Indian national biometrics scheme 'offers opportunities for investors'
19 April 2012
Posted by Satvir Bhullar
The rollout of a national identity programme using biometric technology offers substantial opportunities to international investors, one firm suggests.
According to Duncan Lawrie Private Bank, the latest moves in the country in this field will reinforce perception of the nation as "one of the most promising and important of the emerging markets".
The company's Director and Head of Research, Edward Bland, explained: "The new system empowers millions of Indians to directly receive subsidies and wages, rather than rely on the shaky distribution infrastructure which is currently in place and is frequently abused by its providers."
According to the financial expert, the database will make it easier for banks to lend money and take deposits from people in India, potentially broadening its capital base and will ensure authorities can successfully tackle the misappropriation of benefits and subsidies.
This month, the Unique Identification Authority of India (UIDAI) started the process that will see an additional 400 million individuals join the database during the coming two years.
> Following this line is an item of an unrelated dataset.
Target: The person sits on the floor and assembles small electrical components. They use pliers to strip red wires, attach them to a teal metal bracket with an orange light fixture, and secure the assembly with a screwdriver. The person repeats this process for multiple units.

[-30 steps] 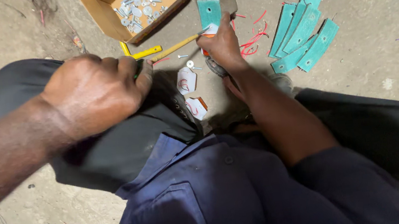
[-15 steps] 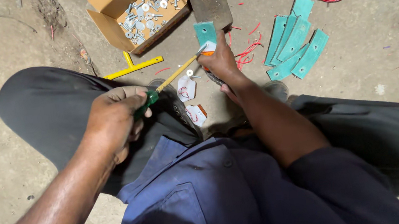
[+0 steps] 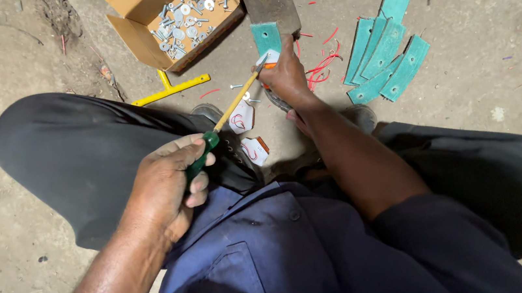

According to a recent report by the UIDAI, the biometric technology needed to ensure high levels of accuracy for the 1.2 billion people in India is in place and tests have shown this to be the case.
In its report on biometrics, the UIDAI stated its systems are capable of handling one million records per day, with accuracy and duplication detection of 99.965 per cent.
"This lays to rest the fear that the use of biometric technology in the Indian context would be unreliable and flawed," the organization stated.
More than 100 million unique Aadhaar numbers had been issued by the end of 2011, providing the Indian Government with one of the world's largest biometric systems and delivering improved access to banking and benefits to people in India.
This is expected to reach 200 million by the end of 2012 and 600 million within the next two years.
Individuals are provided with their own number, which is linked to a photograph, iris scans and fingerprints.